## Task to complete
From the first line to the last, output the data exactly as it stands, minus its pictures.

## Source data
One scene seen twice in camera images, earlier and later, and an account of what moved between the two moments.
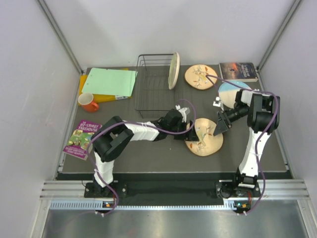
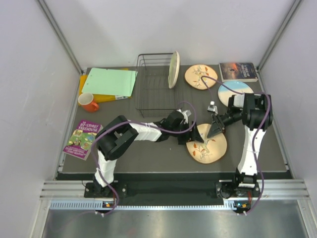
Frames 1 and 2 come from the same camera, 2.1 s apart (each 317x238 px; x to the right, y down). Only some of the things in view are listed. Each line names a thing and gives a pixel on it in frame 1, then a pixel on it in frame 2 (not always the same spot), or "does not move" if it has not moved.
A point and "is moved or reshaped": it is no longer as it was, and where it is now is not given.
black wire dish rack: [152, 90] does not move
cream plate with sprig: [174, 71] does not move
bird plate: [208, 144] is moved or reshaped
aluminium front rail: [275, 189] does not move

## Task output
One scene seen twice in camera images, earlier and later, and an account of what moved between the two moments.
Frames 1 and 2 come from the same camera, 2.1 s apart (each 317x238 px; x to the right, y down). Only some of the things in view are listed. Each line names a thing and gives a pixel on it in frame 1, then a pixel on it in frame 2 (not always the same spot), or "does not move" if it has not moved.
A point and "is moved or reshaped": it is no longer as it was, and where it is now is not given.
black wire dish rack: [152, 90] does not move
cream plate with sprig: [174, 71] does not move
bird plate: [208, 144] is moved or reshaped
aluminium front rail: [275, 189] does not move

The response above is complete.